Exercises 5 & 6:
Although seated exercises are low impact and are typically performed
indoors, I feel it is important to provide information regarding
the potential hazards of exercising at any level during the warmest
months of the year. Exercising during the summer months can be
dangerous for any exerciser if they do not maintain adequate levels
of hydration. Prevention of dehydration and heat related illnesses
should be part of the exercise education.
Physiologically, the human
body produces 5-10 times more heat during exercise versus rest.
Excess heat is dissipated through sweat and is often understood
as the human cooling system. Humidity interferes with sweat evaporation
and cooling becomes more and more difficult. If the body is under
a state of dehydration it cannot cool itself efficiently and the
body’s ability to sweat becomes more and more compromised.
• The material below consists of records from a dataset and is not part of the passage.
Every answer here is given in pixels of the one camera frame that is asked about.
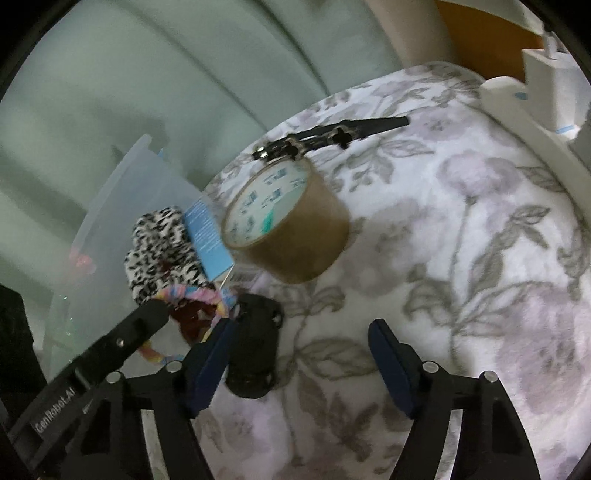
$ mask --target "transparent plastic container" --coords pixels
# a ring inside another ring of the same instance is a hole
[[[171,205],[186,210],[203,197],[148,148],[151,140],[141,137],[119,163],[72,243],[46,324],[41,366],[49,378],[136,308],[124,269],[135,221]]]

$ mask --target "black and white spotted fabric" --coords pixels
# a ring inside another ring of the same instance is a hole
[[[138,304],[172,284],[208,284],[179,208],[167,207],[140,217],[133,245],[125,258],[125,274]]]

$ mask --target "black hair clip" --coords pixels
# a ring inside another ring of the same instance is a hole
[[[257,148],[252,157],[255,160],[271,162],[281,157],[299,160],[309,151],[330,145],[338,145],[343,150],[349,148],[353,140],[370,135],[406,127],[410,123],[407,116],[368,118],[365,120],[343,120],[338,124],[321,125],[310,130],[289,134],[284,138],[269,142]]]

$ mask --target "floral tablecloth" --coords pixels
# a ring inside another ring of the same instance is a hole
[[[217,479],[388,478],[410,422],[394,407],[367,328],[449,372],[494,370],[543,479],[564,479],[591,440],[591,231],[532,152],[479,109],[482,79],[433,63],[337,93],[277,126],[407,114],[411,125],[310,155],[352,217],[318,279],[272,281],[281,301],[278,385],[260,400],[220,385],[194,425]],[[227,204],[261,165],[249,147],[208,186]],[[438,478],[448,478],[452,415]],[[164,467],[155,461],[161,473]]]

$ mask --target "metal bolt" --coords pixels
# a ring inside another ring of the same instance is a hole
[[[435,374],[439,371],[439,365],[435,362],[425,362],[423,363],[423,370],[428,374]]]
[[[107,375],[107,383],[117,383],[119,380],[121,380],[121,377],[123,377],[121,372],[111,372],[109,375]]]
[[[499,380],[499,375],[497,375],[491,370],[487,370],[486,372],[484,372],[484,378],[486,378],[490,383],[494,383],[497,380]]]
[[[179,362],[178,360],[173,360],[172,362],[168,362],[166,364],[166,371],[168,373],[173,374],[173,373],[178,372],[179,370],[181,370],[182,367],[183,367],[183,363],[182,362]]]

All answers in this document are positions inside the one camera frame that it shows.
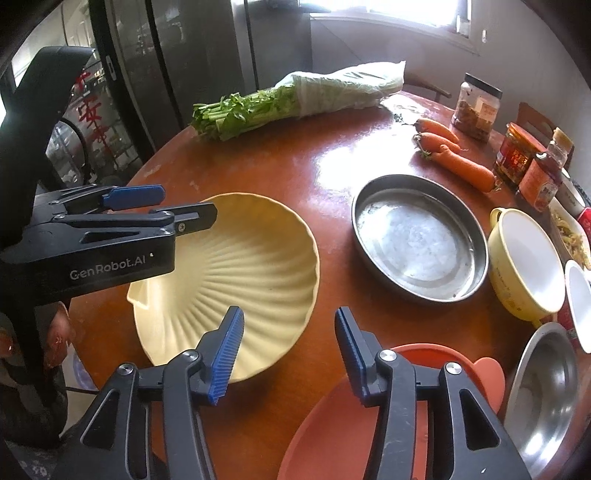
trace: green vegetable
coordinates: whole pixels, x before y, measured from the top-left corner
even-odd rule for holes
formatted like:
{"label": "green vegetable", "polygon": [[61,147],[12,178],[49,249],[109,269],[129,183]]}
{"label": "green vegetable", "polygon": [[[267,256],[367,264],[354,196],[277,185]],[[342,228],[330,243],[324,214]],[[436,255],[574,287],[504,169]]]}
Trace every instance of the green vegetable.
{"label": "green vegetable", "polygon": [[299,116],[296,88],[293,85],[260,90],[241,96],[233,93],[218,103],[193,105],[191,125],[210,138],[228,140],[274,120]]}

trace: plastic jar
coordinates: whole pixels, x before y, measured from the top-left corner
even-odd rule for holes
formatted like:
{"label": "plastic jar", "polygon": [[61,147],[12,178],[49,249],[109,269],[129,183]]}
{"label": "plastic jar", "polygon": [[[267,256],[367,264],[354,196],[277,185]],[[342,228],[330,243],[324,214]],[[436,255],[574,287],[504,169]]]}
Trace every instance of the plastic jar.
{"label": "plastic jar", "polygon": [[517,187],[535,155],[545,149],[545,146],[519,125],[507,124],[505,139],[496,156],[495,171]]}
{"label": "plastic jar", "polygon": [[460,87],[452,124],[476,140],[488,141],[503,92],[466,73]]}

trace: screw
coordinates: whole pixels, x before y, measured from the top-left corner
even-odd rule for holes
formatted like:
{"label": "screw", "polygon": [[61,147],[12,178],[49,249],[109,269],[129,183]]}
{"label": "screw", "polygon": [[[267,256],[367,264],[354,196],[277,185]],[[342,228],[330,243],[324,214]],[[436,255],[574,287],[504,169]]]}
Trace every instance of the screw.
{"label": "screw", "polygon": [[445,370],[447,370],[452,375],[458,375],[459,373],[461,373],[462,367],[455,362],[449,362],[448,364],[446,364]]}
{"label": "screw", "polygon": [[199,358],[199,354],[195,350],[185,350],[183,356],[191,360],[192,362]]}
{"label": "screw", "polygon": [[396,360],[396,352],[392,350],[382,350],[379,353],[379,357],[385,362],[394,362],[394,360]]}
{"label": "screw", "polygon": [[134,366],[132,364],[121,364],[117,367],[117,373],[119,375],[129,375],[132,371],[134,371]]}

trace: jar lid
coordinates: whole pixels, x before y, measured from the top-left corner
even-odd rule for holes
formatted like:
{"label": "jar lid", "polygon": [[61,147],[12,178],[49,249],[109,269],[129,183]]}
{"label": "jar lid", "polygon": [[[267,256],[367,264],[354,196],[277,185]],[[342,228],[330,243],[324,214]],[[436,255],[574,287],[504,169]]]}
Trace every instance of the jar lid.
{"label": "jar lid", "polygon": [[501,97],[503,96],[502,90],[499,90],[498,88],[495,88],[492,85],[489,85],[488,83],[483,82],[480,79],[477,79],[476,77],[474,77],[474,75],[470,75],[469,73],[466,73],[464,75],[464,82],[468,82],[470,85],[474,85],[475,87],[492,95],[493,97],[497,97],[499,100],[501,100]]}
{"label": "jar lid", "polygon": [[507,125],[507,130],[519,138],[520,141],[527,143],[533,150],[535,150],[536,153],[542,153],[546,150],[545,146],[538,142],[532,134],[530,134],[526,129],[521,128],[519,125],[511,122],[509,125]]}
{"label": "jar lid", "polygon": [[567,153],[569,153],[570,149],[573,148],[573,141],[560,128],[554,130],[552,140],[554,140],[560,146],[560,148],[562,148]]}

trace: stainless steel bowl
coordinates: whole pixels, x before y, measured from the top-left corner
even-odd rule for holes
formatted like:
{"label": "stainless steel bowl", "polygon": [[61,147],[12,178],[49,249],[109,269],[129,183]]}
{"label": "stainless steel bowl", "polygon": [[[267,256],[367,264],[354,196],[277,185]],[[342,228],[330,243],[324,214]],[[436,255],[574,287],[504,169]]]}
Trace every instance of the stainless steel bowl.
{"label": "stainless steel bowl", "polygon": [[575,188],[572,180],[570,180],[569,173],[565,169],[562,169],[562,177],[563,182],[558,187],[556,199],[574,218],[579,218],[579,215],[585,210],[585,201]]}
{"label": "stainless steel bowl", "polygon": [[388,287],[421,303],[470,297],[488,270],[474,214],[441,185],[413,175],[370,181],[353,200],[356,246]]}
{"label": "stainless steel bowl", "polygon": [[533,480],[564,440],[577,403],[577,358],[566,330],[542,325],[521,356],[511,385],[504,426]]}

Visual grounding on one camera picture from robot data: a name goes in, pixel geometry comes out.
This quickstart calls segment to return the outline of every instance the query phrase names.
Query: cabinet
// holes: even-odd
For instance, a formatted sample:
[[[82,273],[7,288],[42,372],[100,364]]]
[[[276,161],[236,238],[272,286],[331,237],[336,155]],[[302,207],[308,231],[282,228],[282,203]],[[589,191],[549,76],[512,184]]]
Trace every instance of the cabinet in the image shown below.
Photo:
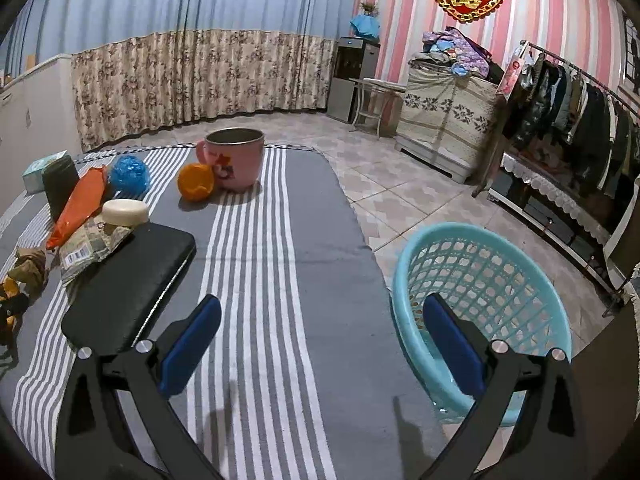
[[[67,54],[36,65],[0,93],[0,214],[24,190],[24,170],[63,150],[82,152]]]

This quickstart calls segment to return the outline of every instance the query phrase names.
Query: basket rim
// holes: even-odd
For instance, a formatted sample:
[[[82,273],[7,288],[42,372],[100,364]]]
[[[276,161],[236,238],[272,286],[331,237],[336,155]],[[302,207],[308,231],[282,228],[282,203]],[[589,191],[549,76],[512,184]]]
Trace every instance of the basket rim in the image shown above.
[[[505,252],[511,252],[516,254],[518,257],[521,257],[536,275],[535,277],[540,280],[546,288],[548,288],[552,298],[556,300],[557,304],[561,307],[559,309],[560,319],[558,321],[563,325],[568,337],[568,341],[564,341],[563,344],[563,346],[568,347],[562,349],[566,353],[569,361],[572,358],[572,345],[569,320],[564,309],[564,304],[562,304],[562,300],[558,296],[553,284],[546,274],[540,269],[538,264],[536,264],[521,249],[500,235],[472,224],[464,224],[461,222],[441,222],[421,229],[407,242],[407,245],[405,245],[404,250],[402,250],[400,257],[398,258],[396,272],[394,273],[392,282],[393,313],[396,318],[398,333],[400,335],[401,343],[405,348],[406,355],[411,359],[412,365],[417,373],[422,376],[419,379],[426,382],[428,389],[435,389],[435,394],[450,401],[450,406],[447,406],[448,409],[461,413],[464,416],[471,409],[474,400],[463,394],[455,383],[443,383],[440,381],[438,374],[435,373],[435,361],[427,350],[422,336],[420,335],[420,330],[415,323],[408,298],[408,270],[412,254],[414,254],[416,250],[424,248],[423,242],[426,238],[444,231],[449,235],[452,230],[463,230],[467,236],[476,234],[479,235],[479,238],[490,238],[490,240],[495,243],[498,250],[500,247],[505,247]],[[515,424],[519,413],[520,409],[506,410],[502,424]]]

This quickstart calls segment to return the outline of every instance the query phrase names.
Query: pink striped wall
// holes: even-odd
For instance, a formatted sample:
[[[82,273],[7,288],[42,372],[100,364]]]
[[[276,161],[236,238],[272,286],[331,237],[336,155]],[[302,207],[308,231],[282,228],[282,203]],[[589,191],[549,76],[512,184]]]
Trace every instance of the pink striped wall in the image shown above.
[[[355,0],[356,11],[362,1]],[[382,50],[378,77],[406,81],[406,60],[421,50],[422,33],[447,25],[487,48],[503,67],[520,40],[529,40],[574,62],[611,89],[622,78],[624,29],[616,0],[504,0],[493,14],[456,22],[435,0],[375,0]]]

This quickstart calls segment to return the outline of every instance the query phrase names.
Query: small side table
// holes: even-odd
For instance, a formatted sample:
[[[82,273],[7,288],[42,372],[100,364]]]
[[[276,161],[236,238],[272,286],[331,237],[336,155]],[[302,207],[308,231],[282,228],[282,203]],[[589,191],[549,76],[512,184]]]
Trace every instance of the small side table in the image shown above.
[[[349,81],[354,82],[358,90],[358,107],[351,124],[351,131],[357,129],[358,119],[360,117],[375,119],[376,135],[380,138],[380,124],[382,123],[382,115],[385,113],[385,108],[390,102],[390,99],[398,93],[406,92],[406,86],[391,81],[384,81],[382,79],[373,79],[366,77],[364,79],[350,78]],[[373,110],[370,112],[362,111],[364,104],[364,92],[368,91],[372,96],[382,95],[382,106],[379,108],[379,112],[376,113],[376,105],[374,103]]]

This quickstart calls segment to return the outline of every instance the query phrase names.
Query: striped tablecloth
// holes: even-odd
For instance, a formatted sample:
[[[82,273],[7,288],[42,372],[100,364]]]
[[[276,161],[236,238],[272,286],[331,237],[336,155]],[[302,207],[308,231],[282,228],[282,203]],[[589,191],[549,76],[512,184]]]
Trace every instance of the striped tablecloth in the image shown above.
[[[205,455],[229,479],[418,478],[444,436],[402,355],[382,273],[322,155],[267,147],[255,187],[203,206],[181,201],[174,182],[196,160],[192,145],[135,151],[151,172],[139,198],[152,221],[197,243],[151,337],[208,292],[223,306],[220,331],[171,399]],[[89,155],[79,169],[117,156]],[[0,218],[2,274],[16,246],[39,246],[51,229],[43,194],[18,197]],[[18,355],[0,360],[0,409],[51,476],[75,358],[60,320],[74,294],[54,268],[24,316]],[[130,395],[120,402],[140,453],[162,467]]]

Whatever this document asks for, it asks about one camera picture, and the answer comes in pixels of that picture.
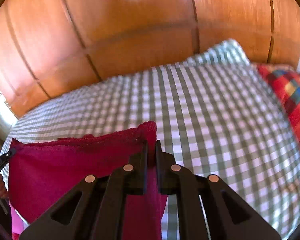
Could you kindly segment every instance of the colorful plaid pillow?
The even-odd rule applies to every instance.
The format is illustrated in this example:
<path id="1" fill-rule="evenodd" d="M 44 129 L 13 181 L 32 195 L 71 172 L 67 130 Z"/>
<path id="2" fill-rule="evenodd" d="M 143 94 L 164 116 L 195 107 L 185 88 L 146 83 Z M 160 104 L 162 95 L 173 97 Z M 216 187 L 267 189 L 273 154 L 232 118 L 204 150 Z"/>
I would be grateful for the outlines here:
<path id="1" fill-rule="evenodd" d="M 260 64 L 257 68 L 279 98 L 300 143 L 300 73 L 287 65 Z"/>

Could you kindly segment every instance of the pink towel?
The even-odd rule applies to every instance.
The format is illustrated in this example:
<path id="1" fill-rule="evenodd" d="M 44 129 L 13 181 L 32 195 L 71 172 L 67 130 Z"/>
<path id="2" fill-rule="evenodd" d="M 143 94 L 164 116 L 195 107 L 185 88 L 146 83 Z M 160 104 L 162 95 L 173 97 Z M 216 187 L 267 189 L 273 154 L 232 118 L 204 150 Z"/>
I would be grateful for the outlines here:
<path id="1" fill-rule="evenodd" d="M 108 176 L 125 165 L 130 155 L 142 150 L 145 140 L 149 145 L 147 193 L 127 197 L 123 239 L 161 239 L 160 220 L 167 196 L 158 193 L 156 184 L 156 124 L 151 121 L 101 137 L 29 144 L 12 139 L 10 147 L 17 153 L 9 163 L 10 202 L 32 223 L 86 175 Z"/>

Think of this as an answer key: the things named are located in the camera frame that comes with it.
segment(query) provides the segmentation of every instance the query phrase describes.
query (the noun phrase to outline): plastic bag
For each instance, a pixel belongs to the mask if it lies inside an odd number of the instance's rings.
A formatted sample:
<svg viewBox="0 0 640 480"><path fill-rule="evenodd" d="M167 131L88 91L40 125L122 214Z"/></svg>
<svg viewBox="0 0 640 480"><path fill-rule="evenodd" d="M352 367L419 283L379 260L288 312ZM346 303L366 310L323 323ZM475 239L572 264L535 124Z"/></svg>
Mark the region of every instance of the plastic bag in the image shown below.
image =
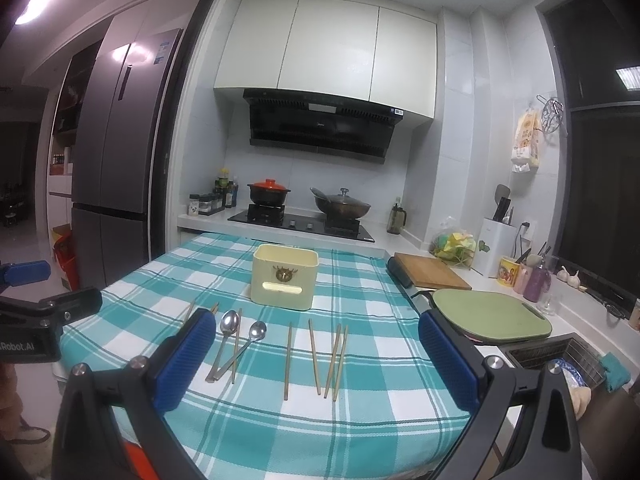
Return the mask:
<svg viewBox="0 0 640 480"><path fill-rule="evenodd" d="M529 108L518 120L516 135L511 150L512 171L526 173L540 166L538 153L538 132L540 130L540 114Z"/></svg>
<svg viewBox="0 0 640 480"><path fill-rule="evenodd" d="M473 236L460 228L456 219L451 216L440 227L441 230L431 239L429 252L448 264L470 267L476 252Z"/></svg>

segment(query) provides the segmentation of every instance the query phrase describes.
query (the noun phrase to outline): yellow cup
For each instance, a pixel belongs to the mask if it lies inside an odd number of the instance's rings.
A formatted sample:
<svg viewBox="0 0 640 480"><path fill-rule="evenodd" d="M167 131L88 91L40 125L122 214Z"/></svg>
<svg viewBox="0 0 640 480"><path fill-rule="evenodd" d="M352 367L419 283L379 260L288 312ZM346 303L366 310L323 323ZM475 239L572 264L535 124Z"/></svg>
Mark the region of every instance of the yellow cup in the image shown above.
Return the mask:
<svg viewBox="0 0 640 480"><path fill-rule="evenodd" d="M519 269L520 266L516 263L516 260L503 256L500 259L500 266L498 266L498 283L504 286L515 285Z"/></svg>

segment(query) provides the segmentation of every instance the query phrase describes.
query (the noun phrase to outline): tablecloth
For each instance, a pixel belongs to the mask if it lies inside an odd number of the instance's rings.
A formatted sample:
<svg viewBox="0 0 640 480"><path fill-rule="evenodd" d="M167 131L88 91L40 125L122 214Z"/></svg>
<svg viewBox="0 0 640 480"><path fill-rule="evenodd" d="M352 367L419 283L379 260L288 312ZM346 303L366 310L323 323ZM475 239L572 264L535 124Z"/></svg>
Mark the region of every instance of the tablecloth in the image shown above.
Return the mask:
<svg viewBox="0 0 640 480"><path fill-rule="evenodd" d="M222 312L242 308L240 344L254 320L268 326L239 361L235 384L204 381L222 337L210 349L184 399L166 414L187 453L208 478L387 478L442 457L468 421L417 336L418 317L382 259L318 250L311 310L262 306L249 299L252 257L262 242L198 236L103 292L93 317L65 328L63 365L117 368L150 355L181 325L191 301ZM316 393L308 319L312 318L322 392L332 333L349 327L337 402ZM289 400L283 400L289 323L293 323ZM221 362L233 352L229 338ZM127 421L116 414L122 431Z"/></svg>

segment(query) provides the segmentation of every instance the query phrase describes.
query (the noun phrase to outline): cutting board
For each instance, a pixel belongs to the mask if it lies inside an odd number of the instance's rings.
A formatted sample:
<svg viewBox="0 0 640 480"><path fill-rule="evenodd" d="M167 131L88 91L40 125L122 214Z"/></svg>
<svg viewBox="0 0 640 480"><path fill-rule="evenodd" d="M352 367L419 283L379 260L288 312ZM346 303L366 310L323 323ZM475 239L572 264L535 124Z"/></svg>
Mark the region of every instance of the cutting board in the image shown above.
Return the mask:
<svg viewBox="0 0 640 480"><path fill-rule="evenodd" d="M436 290L433 301L449 322L482 343L545 338L551 323L518 298L480 290Z"/></svg>
<svg viewBox="0 0 640 480"><path fill-rule="evenodd" d="M403 253L396 253L394 256L415 286L471 290L471 286L465 280L437 258Z"/></svg>

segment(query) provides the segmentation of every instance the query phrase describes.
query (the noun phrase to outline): range hood
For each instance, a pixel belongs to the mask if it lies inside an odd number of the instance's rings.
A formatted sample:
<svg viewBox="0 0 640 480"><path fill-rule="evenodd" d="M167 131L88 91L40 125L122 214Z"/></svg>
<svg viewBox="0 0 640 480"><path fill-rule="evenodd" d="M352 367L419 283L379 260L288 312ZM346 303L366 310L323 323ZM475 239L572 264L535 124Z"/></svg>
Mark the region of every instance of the range hood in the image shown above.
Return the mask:
<svg viewBox="0 0 640 480"><path fill-rule="evenodd" d="M252 146L347 156L383 163L398 108L328 94L247 88Z"/></svg>
As a result, the body will try to keep blood away from the skin
to keep blood pressure appropriate at the core level in order
to sustain cardiac output. Eventually, an ongoing battle between
the skin and the muscles takes place as leg and arm muscles demand
more blood in order to supply much needed oxygen and vital nutrients
to sustain the muscle contraction and relaxation. At the same
time the skin needs an adequate amount of blood sent in its direction
to transport the heat to the peripheral level to cool the body
off. The cardiovascular system is caught in the middle trying
to satisfy both mechanisms. As a result, heart rate increases
to sustain stroke volume which is necessary to maintain cardiac
output.
Signs of heat related
illnesses and dehydration:
Heat Exhaustion: Overall weakness, headache or dizziness, rapid
heartbeat, cold clammy skin and nausea. These signs and symptoms
begin suddenly, sometimes after excessive perspiration and inadequate
fluid intake.
Heat Stroke: Elderly
and obese individuals are at highest risk. Other risk factors
for heat stroke include constant daily dehydration, alcohol use,
heart disease and vigorous exercise. Heat stroke occurs when the
body loses the battle with heat exhaustion. The body stops sweating
and temperature rises rapidly, heartbeat is rapid and shallow
breathing occurs. Victims may become delirious and/or confused.
Fainting can be the first sign in the elderly.
Dehydration: Marked
thirst, infrequent urination, dry mouth, nausea, headache, dizziness
and or light-headedness.
Heat Cramps: Painful muscle spasms. Usually occurs after vigorous
exercise and possibly during the nighttime when individuals are
asleep.
It is important for health
care professionals to share with their patients’ safety
tips to ensure safe outdoor exercise.
Some of these symptoms also parallel symptoms of low blood sugar,
therefore carrying your meter along with glucose tablets and water
in a waist pack is always wise.
Tips for safe exercise
during the summer months:
1. If the temperature is greater than 85 degrees and the humidity
is greater than 75%, it is best to exercise indoors. If outdoors
is a must, exercise early in the morning, after breakfast or later
in the evening after your evening meal. Always avoid the 10am-4pm
window as temperatures are at their peak.
2. Always wear loose-fitting, light colored, cotton or mesh clothing.
Shorts, a sleeveless shirt, low cut socks and a hat are recommended
to aid in heat loss (e.g. sweat).
3. Drink plenty of water, at least 64oz/day if not more considering
the amount lost during exercise. Avoid sports drinks as they contain
many carbohydrates. It is a good idea to carry bottled water during
exercise and try to consume 4-8oz. of water every 15 minutes during
moderate aerobic exercise.
4. Always start exercise with a 5-10 minute warm-up and finish
the exercise with another 5-10 minute active cool-down.
5. Be sensible about your levels of exertion, and listen to your
body.
6. Gardening and other various types of yard work are considered
lifestyle activities and although they do not aid in improving
cardiovascular fitness, it can put you at risk for a heat-related
illness if heavy amounts are performed during the 10am-4pm window.
References:
Diabetes Management Therapies, a core curriculum for Diabetes
Education, Fourth Edition. The American Association of Diabetes
Educators, 2001.
The “I hate to exercise book” for people with diabetes.
Charlotte Hayes, MMSc, MS, RD, CDE. American Diabetes Association,
2000.
The Best is yet to come, an exercise handbook.. D. Bruckerhoff,
RN, Certified Exercise Specialist. Boone Hospital Center, WELLAWARE.